YOUR ASSIGNMENT => Once you have read the data below, write it all out exactly.

DATASET CONTENT =>
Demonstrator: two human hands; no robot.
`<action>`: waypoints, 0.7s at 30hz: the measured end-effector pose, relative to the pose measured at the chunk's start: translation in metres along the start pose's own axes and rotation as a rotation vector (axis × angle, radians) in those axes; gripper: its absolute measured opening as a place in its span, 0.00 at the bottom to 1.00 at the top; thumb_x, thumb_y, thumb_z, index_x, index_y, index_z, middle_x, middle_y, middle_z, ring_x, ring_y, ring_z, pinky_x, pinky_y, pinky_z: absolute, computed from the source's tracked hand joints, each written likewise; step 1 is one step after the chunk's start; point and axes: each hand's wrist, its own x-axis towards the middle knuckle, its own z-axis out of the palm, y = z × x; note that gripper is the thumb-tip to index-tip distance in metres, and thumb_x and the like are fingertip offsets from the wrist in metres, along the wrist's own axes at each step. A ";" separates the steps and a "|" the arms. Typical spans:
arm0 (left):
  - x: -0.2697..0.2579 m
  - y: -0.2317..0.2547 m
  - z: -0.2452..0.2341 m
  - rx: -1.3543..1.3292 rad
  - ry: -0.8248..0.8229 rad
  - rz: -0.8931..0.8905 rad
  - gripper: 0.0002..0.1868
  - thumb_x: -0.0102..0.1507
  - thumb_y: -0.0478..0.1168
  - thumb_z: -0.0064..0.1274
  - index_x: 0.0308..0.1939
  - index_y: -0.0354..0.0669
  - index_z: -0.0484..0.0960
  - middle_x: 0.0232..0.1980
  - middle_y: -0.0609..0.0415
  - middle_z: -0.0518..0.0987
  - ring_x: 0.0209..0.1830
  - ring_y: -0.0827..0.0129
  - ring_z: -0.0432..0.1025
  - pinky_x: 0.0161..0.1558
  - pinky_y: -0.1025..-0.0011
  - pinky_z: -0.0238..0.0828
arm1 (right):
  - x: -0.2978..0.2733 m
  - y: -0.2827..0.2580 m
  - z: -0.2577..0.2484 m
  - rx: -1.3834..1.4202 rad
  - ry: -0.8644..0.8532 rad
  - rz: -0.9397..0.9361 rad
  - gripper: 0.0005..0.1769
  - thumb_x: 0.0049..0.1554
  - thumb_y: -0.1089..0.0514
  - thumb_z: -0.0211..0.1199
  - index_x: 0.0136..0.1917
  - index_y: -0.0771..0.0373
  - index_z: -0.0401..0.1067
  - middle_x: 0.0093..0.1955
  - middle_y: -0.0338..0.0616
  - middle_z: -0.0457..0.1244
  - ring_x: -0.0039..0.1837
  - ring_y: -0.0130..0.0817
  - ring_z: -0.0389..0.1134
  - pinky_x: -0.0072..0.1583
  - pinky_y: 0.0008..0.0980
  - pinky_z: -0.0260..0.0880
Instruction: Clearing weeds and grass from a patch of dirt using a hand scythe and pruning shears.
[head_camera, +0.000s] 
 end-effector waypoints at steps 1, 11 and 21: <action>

SOLUTION TO THIS TASK =>
Demonstrator: two human hands; no robot.
`<action>`: waypoints, 0.7s at 30hz: the measured end-effector pose, relative to the pose measured at the chunk's start: translation in metres along the start pose's own axes and rotation as a rotation vector (axis × angle, radians) in those axes; gripper: its absolute measured opening as a place in its span, 0.00 at the bottom to 1.00 at the top; thumb_x, thumb_y, thumb_z, index_x, index_y, index_z, middle_x, middle_y, middle_z, ring_x, ring_y, ring_z, pinky_x, pinky_y, pinky_z: absolute, computed from the source's tracked hand joints, each written likewise; step 1 is one step after the chunk's start; point and axes: each hand's wrist, its own x-axis towards the middle knuckle, its own z-axis out of the palm, y = z × x; note that gripper is the thumb-tip to index-tip distance in metres, and thumb_x and the like are fingertip offsets from the wrist in metres, along the wrist's own axes at each step. A ";" separates the steps and a "|" the arms. Typical spans:
arm0 (left):
  - x: -0.2697..0.2579 m
  - y: -0.2317..0.2547 m
  - z: -0.2452..0.2341 m
  - rx: -1.3543..1.3292 rad
  - ry: -0.8248..0.8229 rad
  - rz: -0.8931..0.8905 rad
  - gripper: 0.0002..0.1868
  - thumb_x: -0.0102..0.1507
  - thumb_y: -0.0478..0.1168
  - thumb_z: -0.0064..0.1274
  - index_x: 0.0308..0.1939
  - index_y: -0.0354..0.0669
  - index_z: -0.0484..0.0960
  - middle_x: 0.0232..0.1980
  - middle_y: -0.0609..0.0415
  - middle_z: -0.0518..0.0987
  - ring_x: 0.0209..0.1830
  - ring_y: -0.0827..0.0129
  - ring_z: -0.0432..0.1025
  - pinky_x: 0.0161..0.1558
  - pinky_y: -0.1025..-0.0011
  - pinky_z: -0.0238..0.0828
arm1 (right):
  - x: -0.2978..0.2733 m
  - y: -0.2827..0.2580 m
  - z: -0.2577..0.2484 m
  - rx: -1.3834..1.4202 rad
  - ry: -0.8644..0.8532 rad
  - rz: -0.9397..0.9361 rad
  - gripper: 0.0005..0.1769
  - thumb_x: 0.0049..0.1554
  - thumb_y: -0.1089..0.0514
  - thumb_z: -0.0211..0.1199
  - index_x: 0.0136..0.1917
  - index_y: -0.0771..0.0373
  - index_z: -0.0401..0.1067
  - middle_x: 0.0093..0.1955
  - middle_y: -0.0338..0.0616
  - middle_z: -0.0457..0.1244
  - ring_x: -0.0039..0.1837
  - ring_y: -0.0130..0.0817
  - ring_z: -0.0389..0.1134
  - pinky_x: -0.0072..0.1583
  - pinky_y: 0.0008..0.0980
  - pinky_z: -0.0260..0.0880
Instruction: Clearing weeds and grass from a patch of dirt using a hand scythe and pruning shears.
[head_camera, +0.000s] 
 end-effector waypoints at steps 1, 11 and 21: <action>

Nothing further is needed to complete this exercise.